The works collected in the section ‘Modern Institutions: Crisis, criticism, dissolution, redefinition’ are essentially documentary in nature. These include the wall-sized text panels and images on cultural politics in Barcelona (Daniel G. Andújar/Itziar González, Barcelona Consortium, 2015), Russian neo-totalitarianism (Yelena Vorobyeva/Viktor Vorobyev, Neototalitarianism, 2015), and alternative economies worldwide, from Bitcoin to the cow trade (Stefanos Tsivopoulos, Archive of Alternative Currencies. An Archive and a Manifesto, 2013). Photo series feature the occupation of a skyscraper in Caracas by resident cooperatives (Ángela Bonadies/Juan José Olavarría, La torre de David, 2010–15), the demolition and rebuilding of Berlin’s Palast der Republik (Eiko Grimberg, Rückschaufehler, 2011), and the politicization of a river delta in Catalonia (Jorge Ribalta, Eel Story. Delta Notebook, 2005–14).
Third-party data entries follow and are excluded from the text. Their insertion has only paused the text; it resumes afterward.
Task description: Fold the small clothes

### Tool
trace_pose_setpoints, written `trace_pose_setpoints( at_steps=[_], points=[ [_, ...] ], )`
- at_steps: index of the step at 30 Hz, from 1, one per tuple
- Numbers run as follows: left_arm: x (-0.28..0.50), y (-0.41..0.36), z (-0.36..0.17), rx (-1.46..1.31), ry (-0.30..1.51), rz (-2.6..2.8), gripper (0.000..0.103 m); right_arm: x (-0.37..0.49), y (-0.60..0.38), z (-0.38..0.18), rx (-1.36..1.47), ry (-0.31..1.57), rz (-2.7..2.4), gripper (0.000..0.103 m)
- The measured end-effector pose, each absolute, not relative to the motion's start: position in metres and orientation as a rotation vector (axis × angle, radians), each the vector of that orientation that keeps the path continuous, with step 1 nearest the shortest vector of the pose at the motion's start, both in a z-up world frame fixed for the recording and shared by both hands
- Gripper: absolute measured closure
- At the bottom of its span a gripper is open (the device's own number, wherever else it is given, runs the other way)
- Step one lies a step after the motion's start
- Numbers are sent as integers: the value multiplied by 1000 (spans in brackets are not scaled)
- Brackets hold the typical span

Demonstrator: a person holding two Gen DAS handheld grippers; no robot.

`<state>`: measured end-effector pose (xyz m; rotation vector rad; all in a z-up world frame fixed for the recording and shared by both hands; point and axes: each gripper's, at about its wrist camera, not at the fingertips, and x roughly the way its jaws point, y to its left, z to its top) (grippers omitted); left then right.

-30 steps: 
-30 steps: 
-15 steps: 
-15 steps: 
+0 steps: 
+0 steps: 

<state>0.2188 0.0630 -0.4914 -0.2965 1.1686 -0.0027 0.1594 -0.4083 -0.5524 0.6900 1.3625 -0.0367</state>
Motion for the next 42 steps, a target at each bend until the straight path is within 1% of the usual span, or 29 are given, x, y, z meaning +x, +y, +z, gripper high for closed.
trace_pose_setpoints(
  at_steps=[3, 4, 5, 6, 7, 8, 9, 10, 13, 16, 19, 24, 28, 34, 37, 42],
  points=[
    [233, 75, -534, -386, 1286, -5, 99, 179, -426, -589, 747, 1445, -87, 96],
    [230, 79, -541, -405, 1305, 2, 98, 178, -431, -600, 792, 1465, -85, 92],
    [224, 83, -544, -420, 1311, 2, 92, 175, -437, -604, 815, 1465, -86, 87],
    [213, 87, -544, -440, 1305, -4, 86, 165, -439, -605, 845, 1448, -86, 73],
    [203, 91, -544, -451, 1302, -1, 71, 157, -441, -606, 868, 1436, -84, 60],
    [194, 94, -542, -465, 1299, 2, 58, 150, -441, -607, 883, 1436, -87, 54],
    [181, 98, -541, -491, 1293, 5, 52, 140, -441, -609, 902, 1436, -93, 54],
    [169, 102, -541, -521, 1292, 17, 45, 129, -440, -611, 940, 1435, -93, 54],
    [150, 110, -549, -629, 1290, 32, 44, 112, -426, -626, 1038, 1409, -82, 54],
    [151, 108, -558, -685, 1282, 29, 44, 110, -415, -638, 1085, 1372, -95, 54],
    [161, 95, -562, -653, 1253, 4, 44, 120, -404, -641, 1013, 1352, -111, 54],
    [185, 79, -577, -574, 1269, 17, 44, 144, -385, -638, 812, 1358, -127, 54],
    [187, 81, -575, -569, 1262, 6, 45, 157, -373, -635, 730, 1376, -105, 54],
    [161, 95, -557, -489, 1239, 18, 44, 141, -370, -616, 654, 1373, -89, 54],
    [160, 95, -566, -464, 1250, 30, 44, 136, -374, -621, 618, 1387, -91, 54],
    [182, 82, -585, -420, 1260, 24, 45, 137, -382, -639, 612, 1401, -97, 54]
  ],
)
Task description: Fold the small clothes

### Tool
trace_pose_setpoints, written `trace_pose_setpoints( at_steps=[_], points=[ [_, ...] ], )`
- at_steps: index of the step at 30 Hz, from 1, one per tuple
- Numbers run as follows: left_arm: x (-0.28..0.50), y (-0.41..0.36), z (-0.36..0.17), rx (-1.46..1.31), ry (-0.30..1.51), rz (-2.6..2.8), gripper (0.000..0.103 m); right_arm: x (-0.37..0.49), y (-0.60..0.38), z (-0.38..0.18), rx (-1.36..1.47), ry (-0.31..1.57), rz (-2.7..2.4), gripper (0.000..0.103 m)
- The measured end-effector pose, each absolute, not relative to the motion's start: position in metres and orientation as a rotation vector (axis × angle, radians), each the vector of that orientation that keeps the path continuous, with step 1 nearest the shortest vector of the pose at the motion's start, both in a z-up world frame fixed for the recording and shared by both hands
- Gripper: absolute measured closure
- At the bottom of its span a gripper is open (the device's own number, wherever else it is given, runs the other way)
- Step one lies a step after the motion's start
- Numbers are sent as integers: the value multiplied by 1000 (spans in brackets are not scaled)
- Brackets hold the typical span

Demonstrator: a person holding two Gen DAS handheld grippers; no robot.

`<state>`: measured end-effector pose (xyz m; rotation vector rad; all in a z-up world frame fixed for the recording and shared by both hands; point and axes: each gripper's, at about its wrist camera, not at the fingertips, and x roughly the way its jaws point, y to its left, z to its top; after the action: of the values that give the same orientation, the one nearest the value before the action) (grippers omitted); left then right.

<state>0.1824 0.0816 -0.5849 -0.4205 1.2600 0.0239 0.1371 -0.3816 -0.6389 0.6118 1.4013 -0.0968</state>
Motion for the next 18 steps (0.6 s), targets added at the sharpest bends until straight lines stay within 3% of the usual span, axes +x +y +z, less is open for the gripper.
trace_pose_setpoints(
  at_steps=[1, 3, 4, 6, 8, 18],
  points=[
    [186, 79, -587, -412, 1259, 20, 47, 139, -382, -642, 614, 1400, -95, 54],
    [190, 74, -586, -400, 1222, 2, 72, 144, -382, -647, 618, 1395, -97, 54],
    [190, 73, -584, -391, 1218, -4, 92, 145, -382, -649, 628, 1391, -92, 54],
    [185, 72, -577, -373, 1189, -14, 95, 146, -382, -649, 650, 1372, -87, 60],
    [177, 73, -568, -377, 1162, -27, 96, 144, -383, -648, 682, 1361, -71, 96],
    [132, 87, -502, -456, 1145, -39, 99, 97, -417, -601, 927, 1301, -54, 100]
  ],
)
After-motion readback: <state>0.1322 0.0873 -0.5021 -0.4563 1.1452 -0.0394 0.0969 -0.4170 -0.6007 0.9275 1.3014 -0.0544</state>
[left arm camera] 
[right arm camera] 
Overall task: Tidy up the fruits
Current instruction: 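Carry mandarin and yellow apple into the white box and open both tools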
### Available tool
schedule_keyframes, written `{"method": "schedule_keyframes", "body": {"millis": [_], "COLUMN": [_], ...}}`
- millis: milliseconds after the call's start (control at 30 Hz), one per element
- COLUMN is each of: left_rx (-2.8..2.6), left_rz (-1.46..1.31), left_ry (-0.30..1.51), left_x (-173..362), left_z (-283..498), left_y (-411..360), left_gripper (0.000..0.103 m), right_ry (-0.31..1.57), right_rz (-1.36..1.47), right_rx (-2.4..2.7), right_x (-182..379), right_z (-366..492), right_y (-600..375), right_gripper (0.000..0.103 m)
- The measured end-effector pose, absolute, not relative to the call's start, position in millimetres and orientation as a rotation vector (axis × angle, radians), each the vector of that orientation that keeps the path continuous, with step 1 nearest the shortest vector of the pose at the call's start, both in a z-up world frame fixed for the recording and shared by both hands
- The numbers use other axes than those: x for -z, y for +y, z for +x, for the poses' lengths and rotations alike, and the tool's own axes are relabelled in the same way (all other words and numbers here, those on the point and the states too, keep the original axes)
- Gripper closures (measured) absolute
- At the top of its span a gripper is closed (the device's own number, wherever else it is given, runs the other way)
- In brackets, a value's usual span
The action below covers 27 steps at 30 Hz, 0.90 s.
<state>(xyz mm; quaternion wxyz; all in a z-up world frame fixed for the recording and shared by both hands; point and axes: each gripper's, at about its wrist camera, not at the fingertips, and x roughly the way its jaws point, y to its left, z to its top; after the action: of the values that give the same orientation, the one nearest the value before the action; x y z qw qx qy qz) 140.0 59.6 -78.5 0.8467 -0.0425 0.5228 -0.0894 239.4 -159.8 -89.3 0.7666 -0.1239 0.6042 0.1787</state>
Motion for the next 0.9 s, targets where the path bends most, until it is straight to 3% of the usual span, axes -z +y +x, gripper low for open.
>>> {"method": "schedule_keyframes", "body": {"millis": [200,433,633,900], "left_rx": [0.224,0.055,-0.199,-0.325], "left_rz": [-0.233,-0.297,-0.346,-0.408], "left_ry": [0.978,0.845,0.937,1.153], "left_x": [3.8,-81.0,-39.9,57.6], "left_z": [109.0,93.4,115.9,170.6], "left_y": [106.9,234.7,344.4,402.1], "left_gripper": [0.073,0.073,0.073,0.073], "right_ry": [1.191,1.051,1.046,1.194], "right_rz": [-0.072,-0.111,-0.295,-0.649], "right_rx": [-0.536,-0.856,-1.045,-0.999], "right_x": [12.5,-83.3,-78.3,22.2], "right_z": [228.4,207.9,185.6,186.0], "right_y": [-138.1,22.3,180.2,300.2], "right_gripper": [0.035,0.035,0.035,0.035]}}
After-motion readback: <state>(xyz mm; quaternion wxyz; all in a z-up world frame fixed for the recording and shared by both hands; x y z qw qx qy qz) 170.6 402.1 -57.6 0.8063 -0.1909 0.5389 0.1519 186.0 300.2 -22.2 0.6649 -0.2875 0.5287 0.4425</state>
In his video Chicago Boys (1983), Juan Downey shows how American economists plunged Chile into crisis as a test run for their neoliberal economic policies, while Stefanos Tsivopoulos, who filmed the hall of the Greek Parliament in 2012 – at the time completely abandoned for over five weeks between two national elections – succeeds in portraying the sovereign in the form of a power vacuum. For Derrida, the figure of the beast is not merely an opponent of the sovereign, but is also always a part of him, and it’s perhaps precisely this that most clearly gets to the heart of the work that unleashed the censorship scandal in Barcelona: Doujak’s much-discussed sculpture Not Dressed for Conquering / HC 04Transport (from 2010).
On the other hand, trainers of orcas on drugs (in Jan Peter Hammer’s video Tilikum, 2013–15), burnt backs in a hall of mirrors (in Damir Ocˇko’s video The Third Degree, 2015), drawing tools as objects of desire (in Geumhyung Jeong’s video Munbangu, 2011) – these would be the keywords to the works that left the deepest impact on me. The brief list of themes brought together in this exhibition already demonstrates the degree of productive resonance it offered, and in doing so finally established more of an associative idea of Derrida’s thought construct than an argued thesis. In The Beast and the Sovereign, no single work is mandatory or irreplaceable, but it’s in exactly this disparity that they make sense together.